In what follows I first present the proposed data structure for person name and then I will show examples, discuss ramifications, and justify why this design has been chosen.

Data Type for Person Name

Person Name
A collection of person name variants.
SET OF Person Name Variant

Person Name Variant

Person Name Variant
This type is not used outside of the Person Name data type. Person Names are regarded as a collection of person name variants each used in different contexts or for a different purpose.
component name type/domain optionality description
purpose Code Value optional A purpose code indicates what a given name is to be used for. Examples are: official documents, school records, ...
value LIST OF Person Name Part mandatory This contains the actual name data as a list of person name parts that may or may not have semantic tags.

Person Name Part

Person Name Part
This type is not used outside of the Person Name Variant data type. Person Name Variants are regarded as token lists. Tokens usually are character strings but may have a tag that signifies the role of the token. Typical name parts that exist in about every name are given names, and familiy names, other part types may be defined culturally.
component name type/domain optionality description
value Character String mandatory The value of a name part.
classifiers SET OF Code Value optional Classifications of a name part. One name part can fall into multiple categories, such as given name vs. familiy name and name of public records vs. nickname.

Examples

Irma Jongeneel, of HL7 the Netherlands, has many nice ramifications in her name, so we will dwell a little bit on her name. Irma has two given names "Irma" and "Corine". In her childhood her family name was "de Haas". Then Irma married Gerard Jongeneel. In Holland both spouses can choose to use either or both of their familiy names in arbitrary order. For the public records Irma chose the combination "Irma Corine Jongeneel-de Haas". But we know her by the name "Irma Jongeneel", i.e. for casual cases she assumed the family name of her spouse. But if Irma would have to show up in a court of law and her name was cited, she would be called "Irma Corine de Haas e.g. Jongeneel" where "e.g." stands for "echtgenote van" meaning "spouse of".

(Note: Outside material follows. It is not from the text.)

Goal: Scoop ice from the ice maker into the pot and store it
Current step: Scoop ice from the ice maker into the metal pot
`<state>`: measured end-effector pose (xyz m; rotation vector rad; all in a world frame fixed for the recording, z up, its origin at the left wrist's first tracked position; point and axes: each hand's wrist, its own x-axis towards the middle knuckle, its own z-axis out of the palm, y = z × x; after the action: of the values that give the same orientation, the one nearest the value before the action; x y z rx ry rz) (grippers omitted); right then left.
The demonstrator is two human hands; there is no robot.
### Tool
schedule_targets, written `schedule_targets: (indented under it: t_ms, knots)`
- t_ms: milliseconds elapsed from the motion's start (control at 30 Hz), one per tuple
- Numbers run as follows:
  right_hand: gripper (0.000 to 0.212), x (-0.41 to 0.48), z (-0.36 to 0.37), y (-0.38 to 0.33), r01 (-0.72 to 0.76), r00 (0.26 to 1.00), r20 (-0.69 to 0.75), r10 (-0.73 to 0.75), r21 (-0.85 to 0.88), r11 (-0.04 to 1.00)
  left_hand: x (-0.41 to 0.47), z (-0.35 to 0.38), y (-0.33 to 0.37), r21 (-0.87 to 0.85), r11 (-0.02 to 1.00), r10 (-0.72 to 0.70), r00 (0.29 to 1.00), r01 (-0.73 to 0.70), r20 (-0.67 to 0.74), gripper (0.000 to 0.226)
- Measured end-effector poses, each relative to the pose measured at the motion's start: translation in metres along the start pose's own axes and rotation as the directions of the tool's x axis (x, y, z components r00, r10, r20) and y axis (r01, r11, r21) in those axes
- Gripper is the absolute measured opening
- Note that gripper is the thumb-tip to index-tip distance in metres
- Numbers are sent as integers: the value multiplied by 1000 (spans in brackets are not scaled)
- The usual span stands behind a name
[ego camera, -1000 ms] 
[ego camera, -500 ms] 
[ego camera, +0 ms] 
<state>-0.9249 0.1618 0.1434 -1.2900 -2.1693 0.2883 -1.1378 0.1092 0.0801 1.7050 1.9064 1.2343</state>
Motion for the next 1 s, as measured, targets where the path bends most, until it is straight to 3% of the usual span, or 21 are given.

Let's write down the variants that we know now in the familiar instance notation.

First the name by which we know her

Irma Jongeneel

(PersonNameVariant
  (PersonNamePart :value "Irma"      
    :classifiers (SET given record))
  (PersonNamePart :value "Jongeneel"
    :classifiers (SET family record spouse)))
Just as with the address we have to take care about spacing. When the name is to be printed we usually have the name parts separated by white space. But there are notable exceptions which we will encounter in the following example.

The following is the name of her marriage record (?)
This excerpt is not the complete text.